Task instructions:
Beginning with the first line, copy out each line of the material until the line containing "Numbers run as" has been copied as well.

Dataset records:
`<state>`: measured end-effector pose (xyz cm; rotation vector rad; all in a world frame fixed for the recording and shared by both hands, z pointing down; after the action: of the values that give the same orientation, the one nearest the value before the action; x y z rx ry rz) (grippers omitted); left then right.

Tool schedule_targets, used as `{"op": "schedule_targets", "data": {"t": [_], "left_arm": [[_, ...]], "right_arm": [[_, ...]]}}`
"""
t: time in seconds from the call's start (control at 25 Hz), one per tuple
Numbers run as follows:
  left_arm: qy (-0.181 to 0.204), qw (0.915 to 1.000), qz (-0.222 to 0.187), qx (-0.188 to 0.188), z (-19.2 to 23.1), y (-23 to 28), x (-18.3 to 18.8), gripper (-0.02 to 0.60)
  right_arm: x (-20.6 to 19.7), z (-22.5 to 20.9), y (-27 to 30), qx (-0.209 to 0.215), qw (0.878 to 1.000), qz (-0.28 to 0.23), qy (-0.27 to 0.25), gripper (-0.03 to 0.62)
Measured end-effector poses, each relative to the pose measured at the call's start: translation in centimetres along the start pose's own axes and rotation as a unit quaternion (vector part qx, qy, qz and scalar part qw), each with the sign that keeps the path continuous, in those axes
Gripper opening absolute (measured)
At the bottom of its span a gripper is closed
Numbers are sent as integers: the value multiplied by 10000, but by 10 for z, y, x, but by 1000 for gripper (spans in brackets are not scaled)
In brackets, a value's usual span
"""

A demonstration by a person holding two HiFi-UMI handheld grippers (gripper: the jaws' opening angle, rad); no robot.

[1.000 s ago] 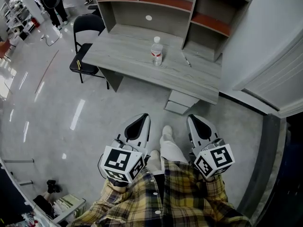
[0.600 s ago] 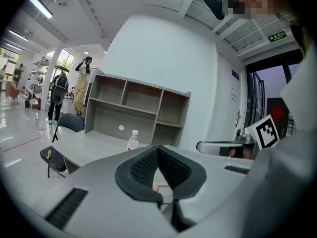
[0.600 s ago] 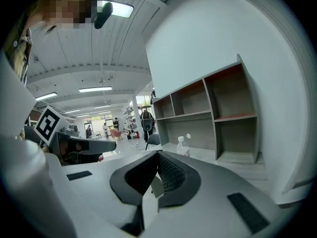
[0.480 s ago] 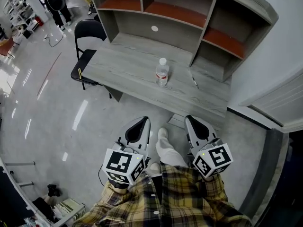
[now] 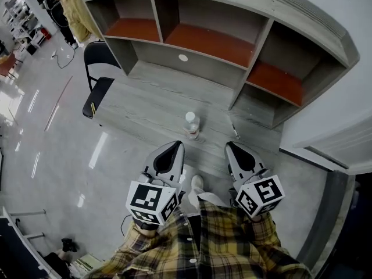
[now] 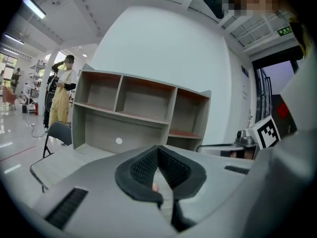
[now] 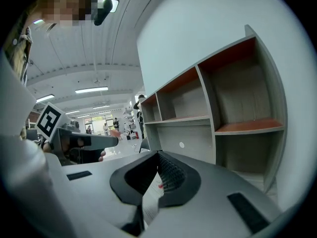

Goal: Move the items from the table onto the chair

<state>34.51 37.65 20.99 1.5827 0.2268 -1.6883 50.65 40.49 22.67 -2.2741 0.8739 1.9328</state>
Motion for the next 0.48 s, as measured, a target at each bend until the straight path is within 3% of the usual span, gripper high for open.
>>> {"op": "schedule_targets", "data": {"t": [0.48], "left_arm": [[101, 9998, 172, -2, 24, 62, 15, 5]], "right_arm": [[10, -30, 33, -81, 9997, 197, 144, 17]]}}
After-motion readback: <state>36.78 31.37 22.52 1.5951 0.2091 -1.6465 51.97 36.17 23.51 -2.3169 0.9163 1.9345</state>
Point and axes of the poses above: the fingertips, and each gripper's own axes: y forward along the fingers, z to its left, x out of its top, the point moved 4 cm from there along -y, backward along the fingers, and after that the axes turned 6 degrees about z, right-handed, at the moved point
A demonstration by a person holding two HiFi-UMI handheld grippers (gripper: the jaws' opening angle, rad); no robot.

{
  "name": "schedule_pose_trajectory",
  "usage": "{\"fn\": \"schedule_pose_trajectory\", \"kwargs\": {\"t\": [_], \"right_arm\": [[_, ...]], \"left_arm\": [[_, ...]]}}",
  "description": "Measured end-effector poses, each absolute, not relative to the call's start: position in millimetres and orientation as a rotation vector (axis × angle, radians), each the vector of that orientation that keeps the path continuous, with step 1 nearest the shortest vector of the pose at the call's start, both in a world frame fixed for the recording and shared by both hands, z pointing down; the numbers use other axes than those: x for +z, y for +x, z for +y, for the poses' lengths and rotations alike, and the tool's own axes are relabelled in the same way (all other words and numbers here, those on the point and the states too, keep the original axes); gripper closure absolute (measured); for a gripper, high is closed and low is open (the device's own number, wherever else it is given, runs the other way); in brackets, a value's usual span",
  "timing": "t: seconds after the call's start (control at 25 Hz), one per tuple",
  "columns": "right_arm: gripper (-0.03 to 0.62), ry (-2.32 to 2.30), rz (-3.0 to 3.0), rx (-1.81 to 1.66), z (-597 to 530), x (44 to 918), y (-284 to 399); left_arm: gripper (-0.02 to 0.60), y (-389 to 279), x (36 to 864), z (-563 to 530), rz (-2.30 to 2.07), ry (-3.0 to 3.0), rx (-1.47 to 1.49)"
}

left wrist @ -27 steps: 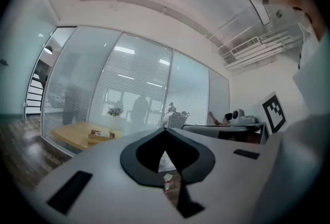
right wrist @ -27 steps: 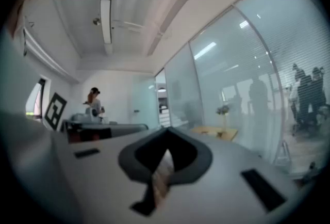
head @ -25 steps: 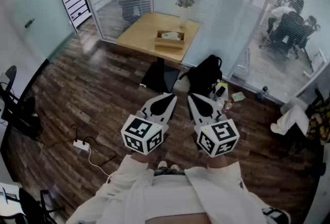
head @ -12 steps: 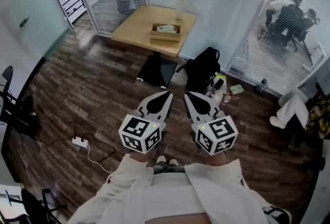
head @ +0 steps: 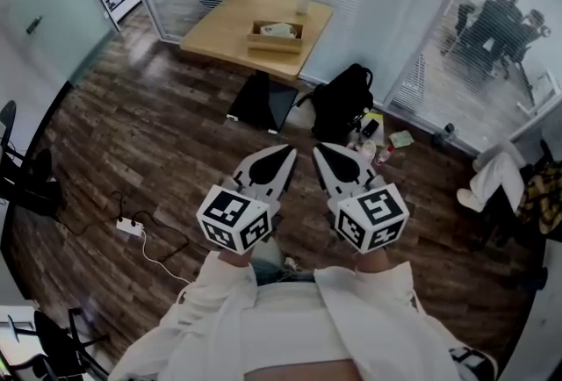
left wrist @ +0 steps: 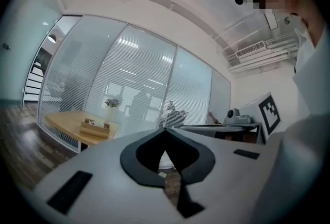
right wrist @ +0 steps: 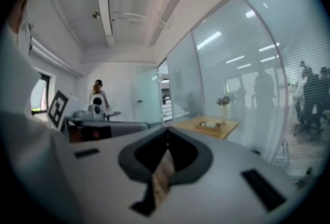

Answer to the exercise:
`<state>`: measured end-effector pose (xyz cm; rotation vector rad; all in a world frame fixed for the recording and shared by both hands, z pointing down; after the action: of the values that give the same orientation, the one nearest the value before the action; x y z rx ry rz) (grippers omitted); left then right.

Tool schedule_targets, used as `{"op": "schedule_targets", "data": {"t": [_], "left_arm": [[_, ...]], "right_arm": [[_, ...]]}}`
"""
t: time in seconds from the call's start (control at 25 Hz), one per tuple
Numbers run as follows:

The response to this exercise is now complete.